■ **TASK OBJECTIVE**
Locate the lines of the listing below that hold "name", then copy each of them.

■ **RECORD EXCERPTS**
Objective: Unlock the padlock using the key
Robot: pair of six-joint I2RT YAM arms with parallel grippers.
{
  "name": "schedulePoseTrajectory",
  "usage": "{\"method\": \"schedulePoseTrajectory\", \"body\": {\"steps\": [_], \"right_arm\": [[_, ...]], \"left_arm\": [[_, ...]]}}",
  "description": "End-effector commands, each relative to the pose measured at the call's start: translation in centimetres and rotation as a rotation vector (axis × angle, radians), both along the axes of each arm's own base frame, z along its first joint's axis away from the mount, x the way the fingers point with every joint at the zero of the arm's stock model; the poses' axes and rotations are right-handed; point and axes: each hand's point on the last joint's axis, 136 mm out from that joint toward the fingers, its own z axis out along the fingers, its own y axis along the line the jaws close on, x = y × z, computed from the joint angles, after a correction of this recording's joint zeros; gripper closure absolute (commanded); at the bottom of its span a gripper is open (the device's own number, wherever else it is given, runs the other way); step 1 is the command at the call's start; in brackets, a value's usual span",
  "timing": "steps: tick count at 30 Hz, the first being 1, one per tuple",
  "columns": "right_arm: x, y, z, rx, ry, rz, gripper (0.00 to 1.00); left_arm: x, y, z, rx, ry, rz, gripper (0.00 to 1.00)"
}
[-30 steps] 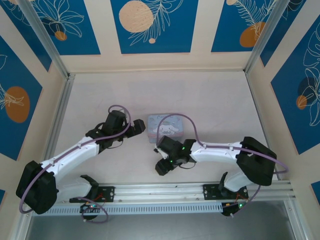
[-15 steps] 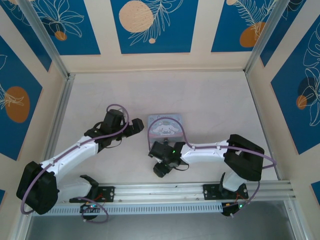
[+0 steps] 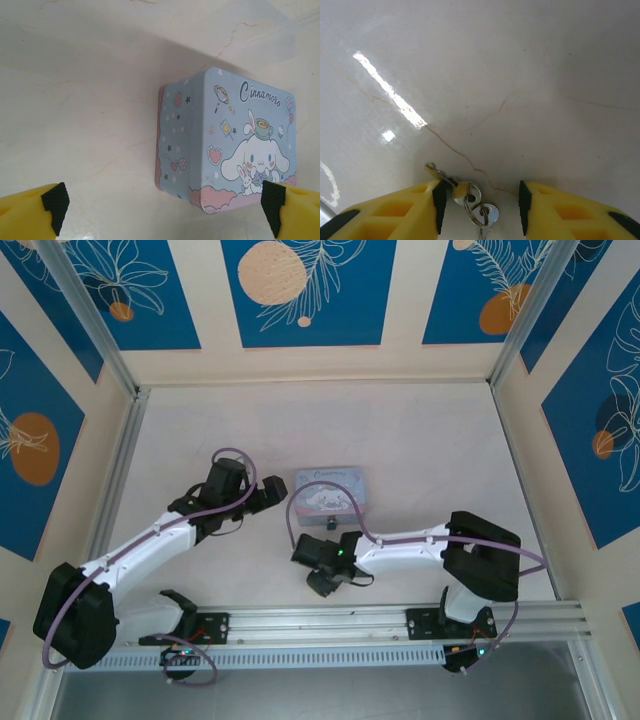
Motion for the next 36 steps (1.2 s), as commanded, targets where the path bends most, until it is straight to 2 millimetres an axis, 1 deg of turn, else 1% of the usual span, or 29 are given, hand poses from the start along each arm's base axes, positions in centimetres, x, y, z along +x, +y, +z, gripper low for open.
{"method": "schedulePoseTrajectory", "body": {"steps": [1,4,9,13,14,21,26,32,34,36], "right_arm": [[-1.6,-1.3,-1.9,-0.094,0.037,0.025,0.56],[-1.9,-1.3,-2.2,-0.111,0.032,0.029,0.63],[-1.7,-1.1,-2.3,-0.103,0.027,0.022,0.88],[-1.1,-0.6,-1.6,-0.06,0.026,0.003,0.99],[-0.9,-0.4,-1.4,-0.044,0.027,-0.003,1.0],[0.9,0.5,1.4,0.089,0.03,-0.058,1.0],[2.3,0.4,3.2,0.18,0.038,-0.123,1.0],[4.2,-0.2,5.2,0.291,0.056,-0.222,1.0],[5.1,-0.5,6.2,0.33,0.054,-0.261,1.0],[6.1,-0.8,7.8,0.388,0.044,-0.305,1.0]], "left_arm": [[0.5,0.0,0.5,-0.021,0.001,0.012,0.0],[0.5,0.0,0.4,-0.021,0.003,0.015,0.0],[0.7,-0.1,0.6,-0.024,0.0,0.014,0.0],[0.8,-0.2,0.7,-0.027,-0.001,0.013,0.0],[0.8,-0.2,0.8,-0.029,-0.002,0.011,0.0],[0.9,-0.4,0.9,-0.032,-0.002,0.004,0.0],[1.0,-0.5,1.0,-0.033,-0.003,-0.002,0.0],[0.8,-0.9,0.8,-0.05,0.005,-0.021,0.0],[0.7,-1.4,0.9,-0.074,0.006,-0.035,0.0],[0.6,-2.1,1.2,-0.126,0.008,-0.048,0.0]]}}
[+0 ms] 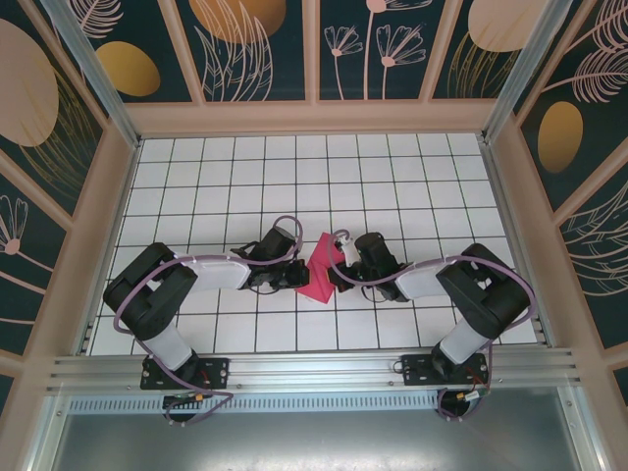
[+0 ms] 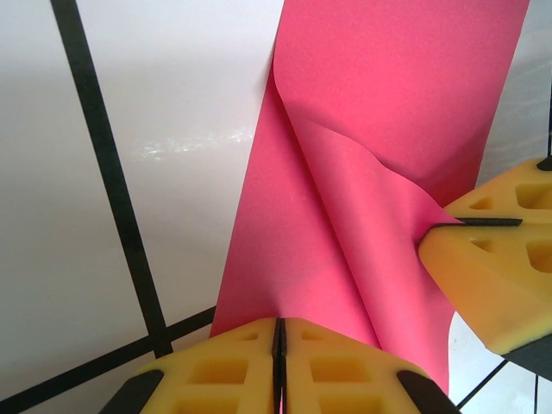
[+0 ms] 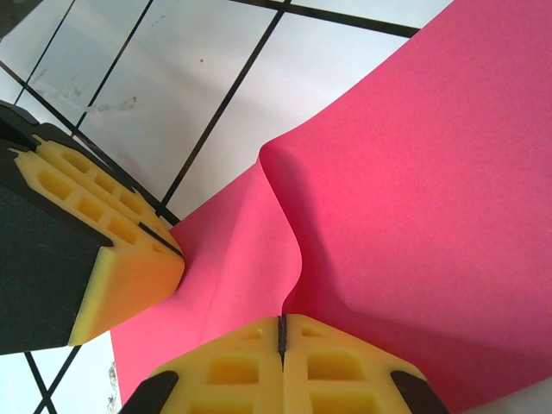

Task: Fold a paper plane with a square sheet of paper (pick it up from the middle)
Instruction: Fold the triangle a second time at the center of the table.

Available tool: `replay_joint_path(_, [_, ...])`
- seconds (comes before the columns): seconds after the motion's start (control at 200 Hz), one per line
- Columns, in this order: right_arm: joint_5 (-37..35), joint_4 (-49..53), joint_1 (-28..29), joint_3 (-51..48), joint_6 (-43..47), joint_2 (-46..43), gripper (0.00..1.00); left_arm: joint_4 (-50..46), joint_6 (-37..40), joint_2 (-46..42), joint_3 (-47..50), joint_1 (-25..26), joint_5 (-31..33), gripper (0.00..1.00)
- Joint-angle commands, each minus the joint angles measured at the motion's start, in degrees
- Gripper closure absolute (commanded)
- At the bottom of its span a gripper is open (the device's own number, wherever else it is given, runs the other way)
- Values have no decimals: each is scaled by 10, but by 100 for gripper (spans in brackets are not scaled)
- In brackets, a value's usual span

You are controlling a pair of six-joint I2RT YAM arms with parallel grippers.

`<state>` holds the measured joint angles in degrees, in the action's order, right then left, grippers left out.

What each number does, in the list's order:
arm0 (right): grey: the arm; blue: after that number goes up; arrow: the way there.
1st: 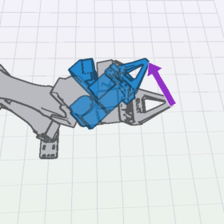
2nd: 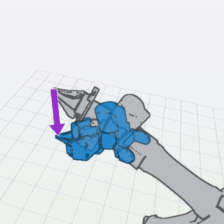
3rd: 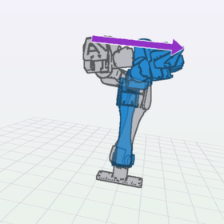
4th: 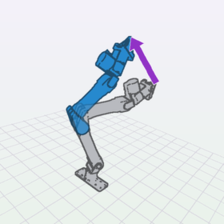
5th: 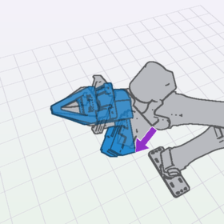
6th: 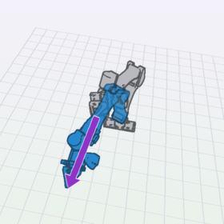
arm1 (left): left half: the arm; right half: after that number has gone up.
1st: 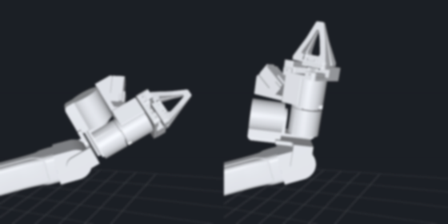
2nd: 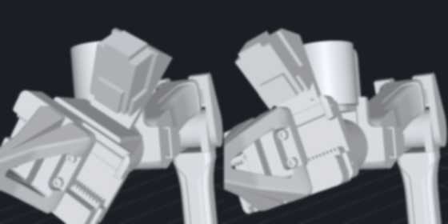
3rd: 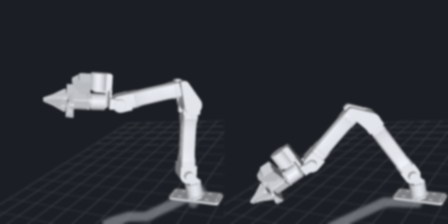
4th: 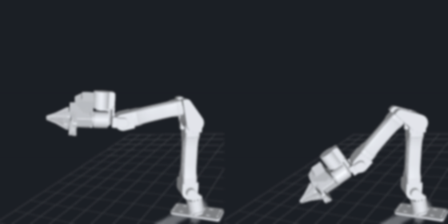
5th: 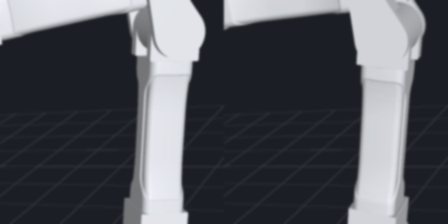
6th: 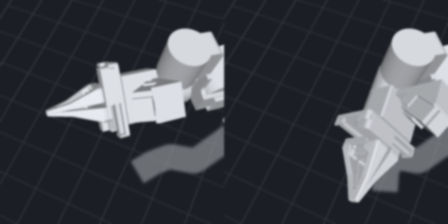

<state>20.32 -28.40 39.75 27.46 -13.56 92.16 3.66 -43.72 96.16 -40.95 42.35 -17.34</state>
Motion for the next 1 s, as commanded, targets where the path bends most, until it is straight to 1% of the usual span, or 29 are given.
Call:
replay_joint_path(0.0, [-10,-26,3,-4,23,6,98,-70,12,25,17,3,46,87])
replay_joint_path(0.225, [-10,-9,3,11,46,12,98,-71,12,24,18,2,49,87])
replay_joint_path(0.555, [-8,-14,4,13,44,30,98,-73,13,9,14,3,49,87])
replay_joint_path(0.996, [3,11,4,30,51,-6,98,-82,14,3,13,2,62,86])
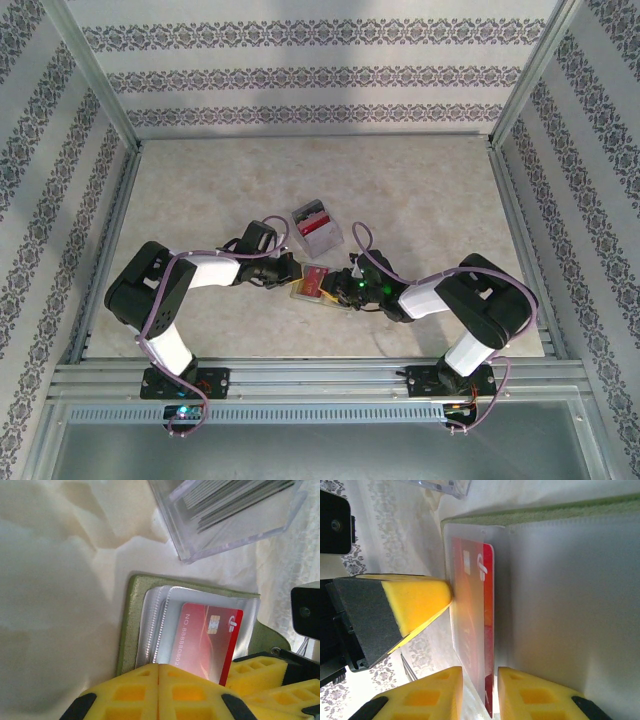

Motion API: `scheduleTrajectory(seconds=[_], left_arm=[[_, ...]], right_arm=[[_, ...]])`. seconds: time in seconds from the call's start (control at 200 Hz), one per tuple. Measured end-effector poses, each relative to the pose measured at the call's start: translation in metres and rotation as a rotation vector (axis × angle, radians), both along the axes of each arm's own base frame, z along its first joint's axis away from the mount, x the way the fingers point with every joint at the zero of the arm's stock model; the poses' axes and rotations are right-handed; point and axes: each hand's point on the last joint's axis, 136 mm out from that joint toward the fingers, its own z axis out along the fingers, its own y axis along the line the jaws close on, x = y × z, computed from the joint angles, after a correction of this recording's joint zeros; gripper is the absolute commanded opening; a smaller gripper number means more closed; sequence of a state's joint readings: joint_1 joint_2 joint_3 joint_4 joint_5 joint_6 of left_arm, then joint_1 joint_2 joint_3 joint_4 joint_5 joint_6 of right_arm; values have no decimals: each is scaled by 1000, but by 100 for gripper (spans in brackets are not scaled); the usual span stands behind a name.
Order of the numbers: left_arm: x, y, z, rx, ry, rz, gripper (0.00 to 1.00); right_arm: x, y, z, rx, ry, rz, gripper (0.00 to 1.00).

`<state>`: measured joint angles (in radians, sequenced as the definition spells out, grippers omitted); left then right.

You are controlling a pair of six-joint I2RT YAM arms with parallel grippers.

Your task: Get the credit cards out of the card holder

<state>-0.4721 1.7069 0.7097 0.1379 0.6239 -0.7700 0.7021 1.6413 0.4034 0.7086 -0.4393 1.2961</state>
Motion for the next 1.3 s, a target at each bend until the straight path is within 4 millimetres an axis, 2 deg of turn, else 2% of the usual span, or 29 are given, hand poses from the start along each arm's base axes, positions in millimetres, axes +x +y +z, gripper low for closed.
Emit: scheduleTrajectory(seconds=[0.525,0.714,0.894,1.304], left_arm=[[0,0,0,1,0,-3,8],[0,0,0,2,0,-3,8],[0,0,-1,2,1,-3,8],[2,-1,-1,2,0,-3,8]], right_arm=[[1,2,-1,15,5,-3,21],[1,0,-3,9,11,-12,11],[0,-1,-5,6,13,-16,5],[0,-8,-1,6,-2,-37,4]])
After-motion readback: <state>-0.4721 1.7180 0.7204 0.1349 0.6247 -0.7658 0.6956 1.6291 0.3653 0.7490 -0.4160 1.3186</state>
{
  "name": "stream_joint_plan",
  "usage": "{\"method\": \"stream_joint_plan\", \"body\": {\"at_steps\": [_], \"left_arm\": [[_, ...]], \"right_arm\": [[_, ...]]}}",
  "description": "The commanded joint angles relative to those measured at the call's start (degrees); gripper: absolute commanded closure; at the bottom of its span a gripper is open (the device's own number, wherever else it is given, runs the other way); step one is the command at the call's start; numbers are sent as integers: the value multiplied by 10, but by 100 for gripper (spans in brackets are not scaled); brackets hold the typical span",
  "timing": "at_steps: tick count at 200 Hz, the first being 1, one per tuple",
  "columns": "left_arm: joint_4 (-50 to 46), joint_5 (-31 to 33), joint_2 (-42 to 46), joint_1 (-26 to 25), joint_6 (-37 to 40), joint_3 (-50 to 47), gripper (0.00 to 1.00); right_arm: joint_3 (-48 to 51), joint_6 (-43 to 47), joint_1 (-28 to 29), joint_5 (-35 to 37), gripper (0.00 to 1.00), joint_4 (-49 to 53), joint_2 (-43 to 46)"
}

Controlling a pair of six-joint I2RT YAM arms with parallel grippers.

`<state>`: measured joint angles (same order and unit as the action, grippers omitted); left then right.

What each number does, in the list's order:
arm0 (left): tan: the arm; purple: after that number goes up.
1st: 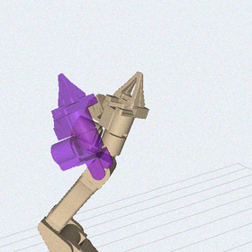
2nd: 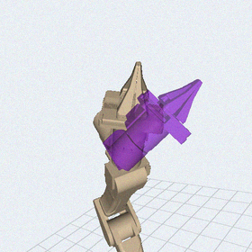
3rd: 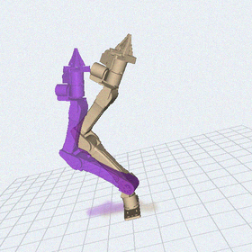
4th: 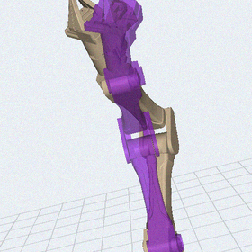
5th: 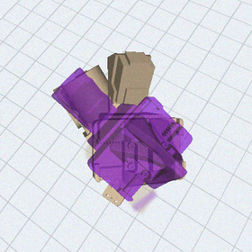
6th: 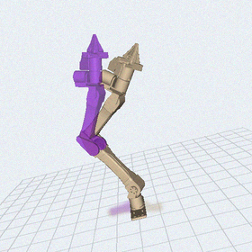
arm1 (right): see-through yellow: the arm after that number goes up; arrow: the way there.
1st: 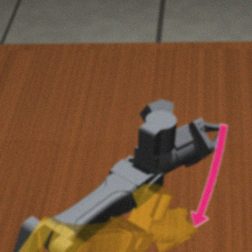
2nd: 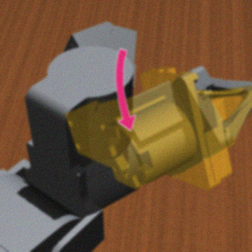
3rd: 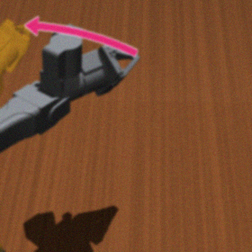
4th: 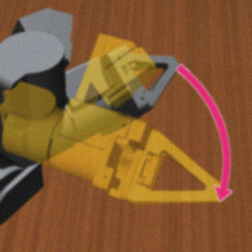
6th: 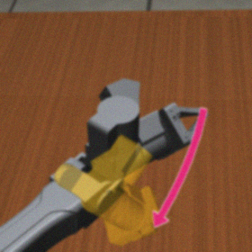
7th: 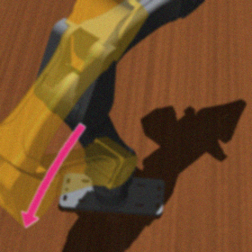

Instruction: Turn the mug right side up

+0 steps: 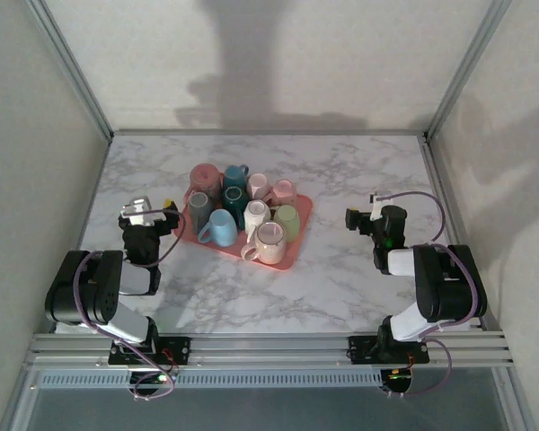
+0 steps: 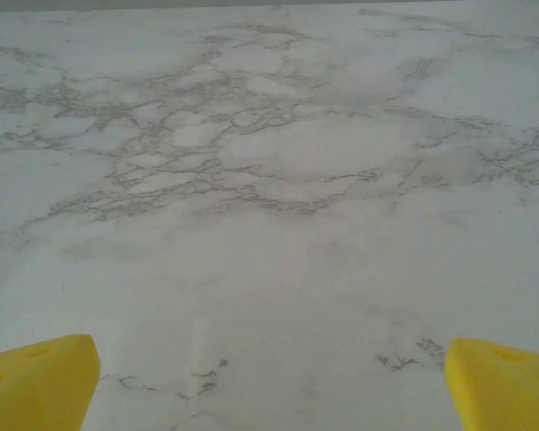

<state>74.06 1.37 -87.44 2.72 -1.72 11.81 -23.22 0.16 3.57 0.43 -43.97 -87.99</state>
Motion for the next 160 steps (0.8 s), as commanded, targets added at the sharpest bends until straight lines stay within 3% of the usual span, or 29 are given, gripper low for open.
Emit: {"method": "stream_joint_plan", "body": {"at_steps": [1,125,140,160], "left_arm": [[-1,13,-5,-3,-10,9,0],[-1,10,-5,-3,-11,10,1],[-3,34,3,-3,-18,10,0],[-54,54,64,-5,-22,11,0]], "right_arm": [[1,-9,-3,12,1,-19,0],[0,-10,-5,8,1,-18,0],[2,-10,-5,10,2,-21,2],[-35,-12,-4,18,4,72,53]]}}
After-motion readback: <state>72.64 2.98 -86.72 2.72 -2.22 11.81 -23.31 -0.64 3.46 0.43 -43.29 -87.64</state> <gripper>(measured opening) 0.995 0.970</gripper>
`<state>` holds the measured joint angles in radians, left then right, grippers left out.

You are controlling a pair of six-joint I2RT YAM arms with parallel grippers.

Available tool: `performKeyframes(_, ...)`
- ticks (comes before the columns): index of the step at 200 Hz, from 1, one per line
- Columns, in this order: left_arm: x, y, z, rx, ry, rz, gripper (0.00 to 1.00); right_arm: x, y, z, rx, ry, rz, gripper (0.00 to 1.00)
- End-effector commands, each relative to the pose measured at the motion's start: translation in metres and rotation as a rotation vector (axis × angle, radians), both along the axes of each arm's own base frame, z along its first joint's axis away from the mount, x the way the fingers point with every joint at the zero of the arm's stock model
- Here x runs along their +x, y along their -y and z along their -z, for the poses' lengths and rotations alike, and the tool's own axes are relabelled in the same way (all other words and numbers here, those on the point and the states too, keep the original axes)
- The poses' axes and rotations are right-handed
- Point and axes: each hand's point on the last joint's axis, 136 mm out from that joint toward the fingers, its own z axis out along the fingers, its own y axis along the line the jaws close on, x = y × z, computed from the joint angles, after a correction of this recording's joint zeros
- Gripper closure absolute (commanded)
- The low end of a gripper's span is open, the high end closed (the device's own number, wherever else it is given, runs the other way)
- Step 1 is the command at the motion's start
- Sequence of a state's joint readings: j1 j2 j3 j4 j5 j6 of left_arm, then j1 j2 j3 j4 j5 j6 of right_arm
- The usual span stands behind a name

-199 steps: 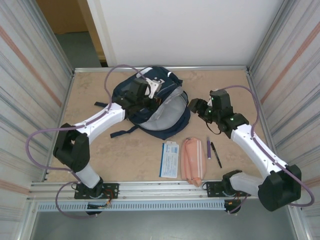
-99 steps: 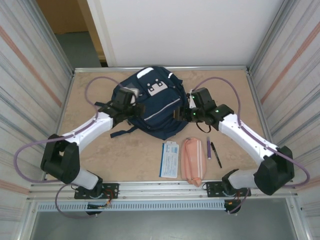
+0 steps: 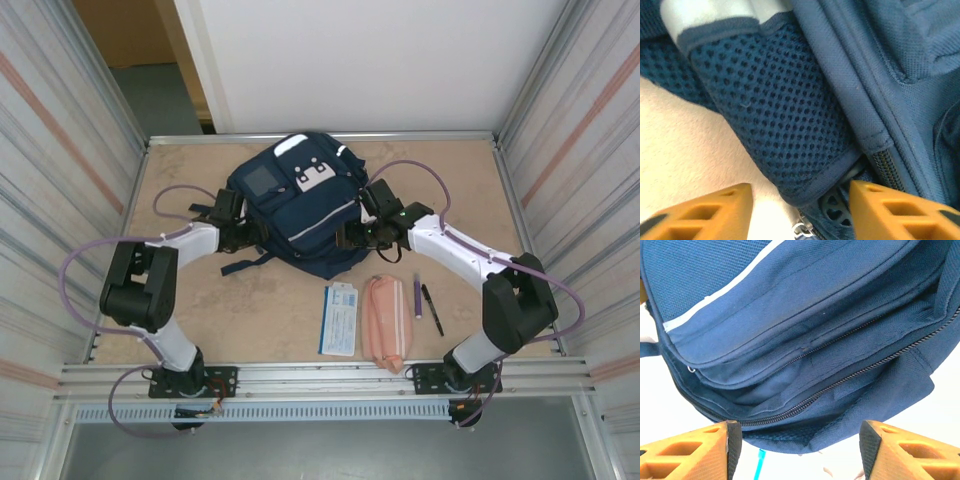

■ **SOLUTION TO THE EXERCISE**
  "name": "schedulePoseTrajectory",
Motion API: `scheduleTrajectory(seconds=[_], left_arm=[[_, ...]], right_arm=[[_, ...]])`. seconds: time in seconds from the call's start (control at 200 Hz), one per tuple. Measured end-effector poses, each relative to the pose measured at the call's start: translation in metres and rotation as a rotation vector (axis × angle, radians), both along the axes of each arm's own base frame, z along its first joint's axis away from the mount, x the way the fingers point with every joint at the zero of the arm's stock model; the poses' axes and rotations are right-handed; point and axes: each hand's point on the last joint's axis, 136 mm out from that joint toward the fingers, its own z axis out along the fingers, its own y axis along the line the jaws close on, x = y × z, computed from the joint angles, after a correction of this recording's joint zeros; gripper is the absolute commanded opening; a smaller gripper number means more closed; sequence of a state's joint readings: joint_1 joint_2 joint_3 joint_4 joint_5 joint_6 of left_arm, then joint_1 joint_2 joint_3 joint_4 joint_5 joint_6 of right_arm; values have no decimals: each is scaled by 1000, but by 100 for gripper (spans in brackets are not scaled); the usual span stands behind a name.
  "name": "stream_joint_plan",
- The usual span stands behind a name

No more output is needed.